8.5.12 The initialization that occurs in argument passing, function return, throwing an exception (15.1), handling an exception (15.3), and brace-enclosed initializer lists (8.5.1) is called copy-initialization and is equivalent to the form
T x = a;
The initialization that occurs in new expressions (5.3.4), static_cast expressions (5.2.9), functional notation type conversions (5.2.3), and base and member initializers (12.6.2) is called direct-initialization and is equivalent to the form
T x(a);
The difference is that copy initialization creates a temporary object which is then used to direct-initialize. The compiler is allowed to avoid creating the temporary object:
8.5.14 ... The result of the call (which is the temporary for the constructor case) is then used to direct-initialize, according to the rules above, the object that is the destination of the copy-initialization. In certain cases, an implementation is permitted to eliminate the copying inherent in this direct-initialization by constructing the intermediate result directly into the object being initialized; see 12.2, 12.8.
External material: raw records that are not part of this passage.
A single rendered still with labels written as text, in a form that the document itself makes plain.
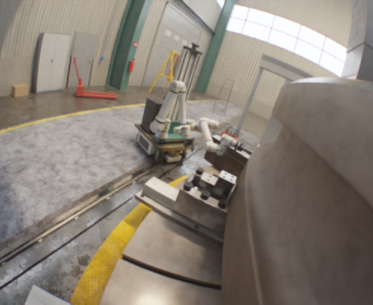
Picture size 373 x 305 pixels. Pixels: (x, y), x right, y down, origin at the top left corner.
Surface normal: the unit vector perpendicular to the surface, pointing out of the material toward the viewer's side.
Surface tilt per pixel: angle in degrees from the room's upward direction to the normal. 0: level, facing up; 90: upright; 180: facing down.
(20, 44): 90
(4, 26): 90
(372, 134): 90
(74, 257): 0
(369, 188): 90
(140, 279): 0
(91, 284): 0
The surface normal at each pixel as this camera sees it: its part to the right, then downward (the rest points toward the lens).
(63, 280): 0.29, -0.86
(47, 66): 0.85, 0.44
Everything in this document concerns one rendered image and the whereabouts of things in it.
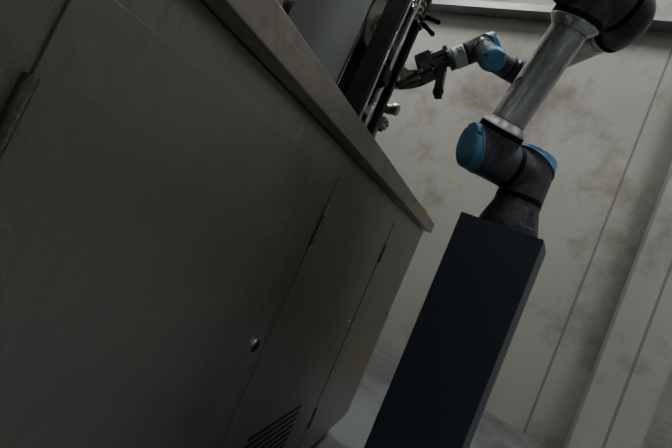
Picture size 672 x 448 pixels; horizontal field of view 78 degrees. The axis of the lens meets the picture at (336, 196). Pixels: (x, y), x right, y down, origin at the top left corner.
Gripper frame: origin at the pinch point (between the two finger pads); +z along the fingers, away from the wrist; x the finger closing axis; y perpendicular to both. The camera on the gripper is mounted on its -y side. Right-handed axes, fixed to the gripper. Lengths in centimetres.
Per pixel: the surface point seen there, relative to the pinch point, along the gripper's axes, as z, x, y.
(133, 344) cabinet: 29, 100, -69
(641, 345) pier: -77, -155, -125
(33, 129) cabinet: 18, 117, -56
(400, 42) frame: -5.3, 33.4, -5.7
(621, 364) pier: -64, -156, -132
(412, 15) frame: -10.7, 33.3, 0.6
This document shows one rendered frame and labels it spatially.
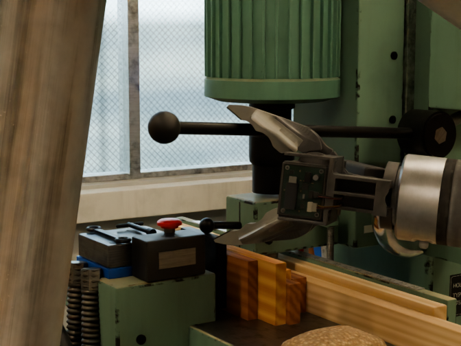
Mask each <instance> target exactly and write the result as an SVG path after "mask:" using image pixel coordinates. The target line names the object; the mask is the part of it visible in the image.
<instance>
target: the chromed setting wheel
mask: <svg viewBox="0 0 461 346"><path fill-rule="evenodd" d="M371 221H372V226H373V232H374V234H375V237H376V239H377V241H378V243H379V244H380V245H381V247H382V248H383V249H384V250H385V251H387V252H388V253H389V254H391V255H393V256H395V257H399V258H413V257H418V256H420V255H422V254H424V253H425V252H426V251H427V249H421V248H420V247H419V240H417V241H415V242H411V241H406V240H398V239H397V238H396V236H395V234H394V229H393V230H390V229H381V228H380V226H379V216H373V214H371Z"/></svg>
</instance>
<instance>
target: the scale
mask: <svg viewBox="0 0 461 346"><path fill-rule="evenodd" d="M192 222H194V223H196V224H200V221H199V220H196V221H192ZM289 252H291V253H295V254H298V255H302V256H305V257H309V258H311V259H314V260H318V261H321V262H325V263H328V264H331V265H334V266H338V267H341V268H345V269H347V270H351V271H354V272H357V273H361V274H363V275H368V276H370V277H374V278H377V279H381V280H384V281H388V282H390V283H393V284H397V285H400V286H404V287H406V288H410V289H413V290H422V289H425V288H423V287H420V286H416V285H414V284H409V283H407V282H404V281H400V280H397V279H393V278H390V277H386V276H383V275H379V274H377V273H372V272H370V271H367V270H363V269H360V268H356V267H354V266H349V265H346V264H343V263H339V262H336V261H333V260H330V259H326V258H323V257H319V256H317V255H312V254H310V253H306V252H303V251H299V250H295V251H289Z"/></svg>
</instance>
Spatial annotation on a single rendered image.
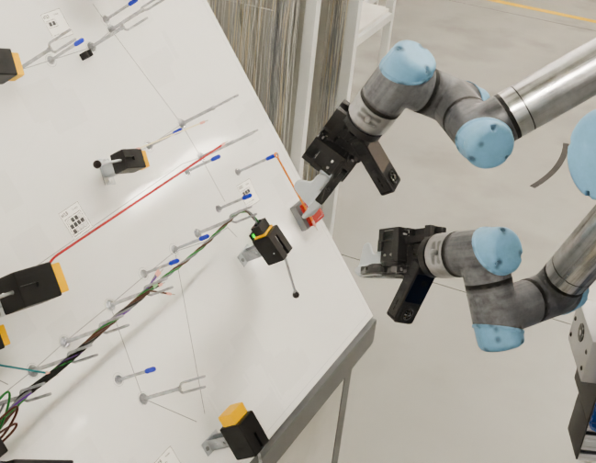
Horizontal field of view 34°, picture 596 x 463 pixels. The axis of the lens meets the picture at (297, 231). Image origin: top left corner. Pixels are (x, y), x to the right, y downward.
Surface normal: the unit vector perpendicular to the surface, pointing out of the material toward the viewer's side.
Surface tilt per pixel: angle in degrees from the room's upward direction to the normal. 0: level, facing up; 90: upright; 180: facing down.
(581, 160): 85
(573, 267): 98
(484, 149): 90
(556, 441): 0
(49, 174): 53
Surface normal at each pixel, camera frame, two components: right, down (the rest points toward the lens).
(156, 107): 0.76, -0.29
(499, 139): 0.19, 0.50
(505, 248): 0.59, -0.09
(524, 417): 0.09, -0.86
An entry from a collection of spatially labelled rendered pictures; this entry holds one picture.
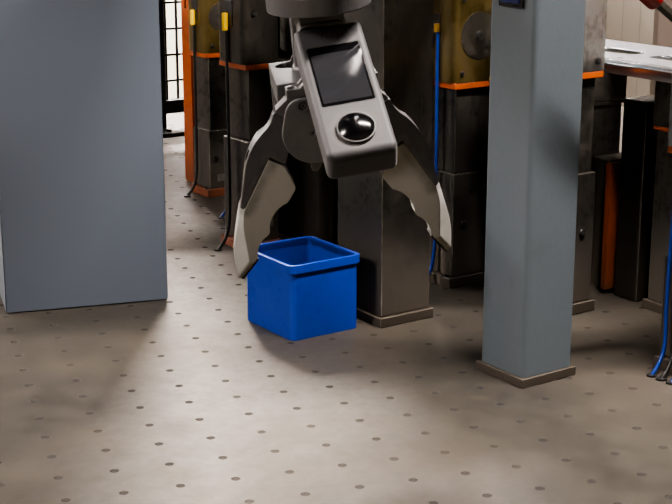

Copy initialization requires a non-explicit constructor and a copy constructor to be available.
In C++, when you write this:
class A {
public:
A() { ... }
};
The compiler actually generates this, depending on what your code uses:
class A {
public:
A() { ... }
~A() { ... }
A(const A& other) {...}
A& operator=(const A& other) { ... }
};
So now you can see the different semantics of the various constructors.
A a1; // default constructor
A a2(a1); // copy constructor
a2 = a1; // copy assignment operator
The copy constructors basically copy all the non-static data. They are only generated if the resulting code is legal and sane: if the compiler sees types inside the class that he doesn't know how to copy (per normal assignment rules), then the copy constructor won't get generated. This means that if the T type doesn't support constructors, or if one of the public fields of the class is const or a reference type, for instance, the generator won't create them - and the code won't build. Templates are expanded at build time, so if the resulting code isn't buildable, it'll fail. And sometimes it fails loudly and very cryptically.
If you define a constructor (or destructor) in a class, the generator won't generate a default one. This means you can override the default generated constructors. You can make them private (they're public by default), you can override them so they do nothing (useful for saving memory and avoiding side-effects), etc.